You may have noticed things have been quiet around here. I have not posted since last Tuesday. Part of that is because I have been trying to finish all the last details for my big family room reveal and part of it is some personal things happening on my side of the family that have been weighing heavily on my heart.
And then Friday happened.
Many bloggers are choosing to have a day of silence and many are planning to blog as usual. Both are totally fine but I don’t think I can do either.
I learned when I lost my dad to cancer at 15 that everyone grieves differently. I also learned that some people judge you on how you mourn. But I promise you there is no “right way” to grieve. For me at this time in my life it helps to talk about it. So pardon me as I set aside all talk of home decor, and power tools for today.
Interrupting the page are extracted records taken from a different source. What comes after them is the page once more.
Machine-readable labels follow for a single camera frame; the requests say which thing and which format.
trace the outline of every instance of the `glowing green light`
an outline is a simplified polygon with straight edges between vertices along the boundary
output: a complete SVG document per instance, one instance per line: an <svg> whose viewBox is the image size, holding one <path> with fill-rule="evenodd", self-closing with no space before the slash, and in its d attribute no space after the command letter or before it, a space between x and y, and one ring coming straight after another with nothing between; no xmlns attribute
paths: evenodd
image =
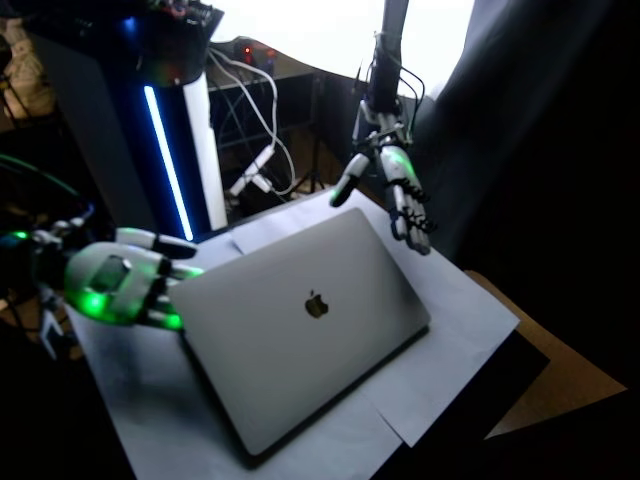
<svg viewBox="0 0 640 480"><path fill-rule="evenodd" d="M416 176L416 172L413 170L413 165L411 165L411 162L409 161L408 158L400 154L394 154L393 157L391 157L391 159L394 162L402 165L412 177Z"/></svg>
<svg viewBox="0 0 640 480"><path fill-rule="evenodd" d="M100 317L104 312L108 301L109 297L107 295L88 293L80 298L78 307L82 313L90 317Z"/></svg>
<svg viewBox="0 0 640 480"><path fill-rule="evenodd" d="M176 313L167 315L167 321L165 322L165 327L171 330L182 329L182 319L180 318L180 315Z"/></svg>

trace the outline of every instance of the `apple logo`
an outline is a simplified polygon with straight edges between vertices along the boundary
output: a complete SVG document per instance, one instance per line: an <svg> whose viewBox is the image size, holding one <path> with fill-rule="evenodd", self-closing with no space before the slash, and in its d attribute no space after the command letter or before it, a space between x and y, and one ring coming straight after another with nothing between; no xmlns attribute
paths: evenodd
<svg viewBox="0 0 640 480"><path fill-rule="evenodd" d="M313 290L311 290L310 297L309 300L304 302L304 308L313 318L320 318L329 311L329 305L322 301L322 295L314 295Z"/></svg>

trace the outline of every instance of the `white robotic hand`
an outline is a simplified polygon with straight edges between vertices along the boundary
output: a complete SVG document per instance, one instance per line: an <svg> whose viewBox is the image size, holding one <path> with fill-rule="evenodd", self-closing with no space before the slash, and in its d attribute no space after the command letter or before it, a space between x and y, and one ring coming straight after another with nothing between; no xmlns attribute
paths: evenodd
<svg viewBox="0 0 640 480"><path fill-rule="evenodd" d="M431 250L428 233L433 230L433 224L427 219L423 205L425 194L407 153L398 146L385 145L375 155L377 169L384 176L394 238L405 240L409 248L427 255ZM369 164L369 158L362 153L351 159L334 188L331 206L339 207L349 198Z"/></svg>
<svg viewBox="0 0 640 480"><path fill-rule="evenodd" d="M180 330L182 321L166 290L202 273L173 262L195 253L196 246L185 240L120 228L115 242L93 243L71 258L65 271L65 298L82 314L103 323Z"/></svg>

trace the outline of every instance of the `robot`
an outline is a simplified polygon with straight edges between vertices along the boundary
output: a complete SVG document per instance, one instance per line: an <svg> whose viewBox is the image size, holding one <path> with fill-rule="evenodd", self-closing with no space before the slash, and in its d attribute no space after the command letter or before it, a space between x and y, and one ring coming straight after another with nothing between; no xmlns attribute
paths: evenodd
<svg viewBox="0 0 640 480"><path fill-rule="evenodd" d="M127 2L115 2L119 6ZM149 1L149 11L166 12L180 19L185 8L199 2ZM426 200L420 181L406 152L411 134L401 119L396 92L400 79L400 40L408 0L387 0L383 31L376 37L368 90L360 102L353 133L354 155L330 197L334 207L342 205L369 166L375 166L382 182L390 227L396 240L420 255L430 251L428 234L434 228L425 214ZM82 229L86 218L57 222L50 231L34 231L19 240L30 242L34 261L45 252L60 254L69 233ZM119 228L114 241L91 243L73 254L64 273L65 300L96 321L113 325L144 324L181 330L180 317L166 295L169 286L202 273L176 263L196 254L197 247L185 240L139 229ZM41 338L50 337L53 291L39 285L43 301Z"/></svg>

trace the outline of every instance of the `white cable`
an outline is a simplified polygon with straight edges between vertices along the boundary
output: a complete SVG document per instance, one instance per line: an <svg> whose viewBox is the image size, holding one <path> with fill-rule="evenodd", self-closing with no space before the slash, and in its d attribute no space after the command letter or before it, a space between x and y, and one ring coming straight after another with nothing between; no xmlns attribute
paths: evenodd
<svg viewBox="0 0 640 480"><path fill-rule="evenodd" d="M249 90L247 90L247 88L244 86L244 83L242 83L242 81L240 81L237 77L235 77L231 73L229 73L229 71L227 69L225 69L222 66L222 64L218 61L218 59L216 58L216 55L219 55L225 62L227 62L227 63L229 63L231 65L235 65L237 67L244 68L245 70L249 70L251 72L254 72L254 73L266 78L267 81L271 84L271 89L273 90L273 104L272 104L272 108L271 108L271 120L272 120L272 123L273 123L273 129L269 128L269 126L267 125L267 122L265 121L264 117L260 113L260 110L258 109L258 106L255 104L255 102L253 100L253 97L249 93ZM247 65L245 63L236 62L234 60L231 60L225 54L223 54L221 52L218 52L217 50L211 49L209 51L209 57L211 57L211 60L213 60L213 62L216 64L216 66L220 69L220 71L225 76L230 78L234 83L236 83L240 87L240 89L242 90L244 95L247 97L247 100L248 100L249 104L251 105L251 108L253 108L253 111L256 113L256 116L258 117L258 120L260 120L260 123L264 127L265 131L271 136L271 147L275 147L275 145L278 144L280 146L280 148L282 148L282 151L284 152L285 156L287 157L287 162L289 163L289 170L291 172L291 183L289 184L289 187L286 188L285 190L278 191L278 190L273 189L273 191L277 195L286 195L287 193L291 192L291 190L293 190L293 187L295 186L295 183L296 183L296 170L295 170L295 166L293 164L293 159L291 158L291 154L289 153L289 150L287 149L285 144L282 142L282 140L280 140L278 138L278 135L277 135L277 128L278 128L277 127L278 88L276 87L276 83L274 82L273 78L271 78L271 76L268 73L263 72L262 70L254 68L254 67L252 67L250 65Z"/></svg>
The shooting at Sandy Hook school shook this nation. It shook me. I couldn’t keep back the sobs all day and the next day I would tear up at the mention of it. I have a five year old kindergartener. I found out about the shooting minutes before I sent him to afternoon kindergarten. I could picture his class. Those sweet little faces, some of which still have their baby fat. So innocent and excited about Santa’s upcoming visit.
And even the kids who survived will be forever changed. Christmas probably doesn’t hold the same excitement as before. I know at least one of you had a child there that day.
Erin, I have prayed your little ones have not had nightmares. And I have prayed for all the other kids present that day.
When terrible things happen in the lives of those around me not only does it utterly break my heart but it puts my own life into perspective. I suddenly realize I took all those tiny things in my daily life for granted. Even the bad days have good things in them. It makes me want to keep my kids close and squeeze the crap out of them. It makes me want to be a better mom, and a better person.
This isn’t anything mind blowing. I just needed to share what is on my mind. And like all parents who watched the news in horror, I am heart broken about their loss and I am praying for their comfort.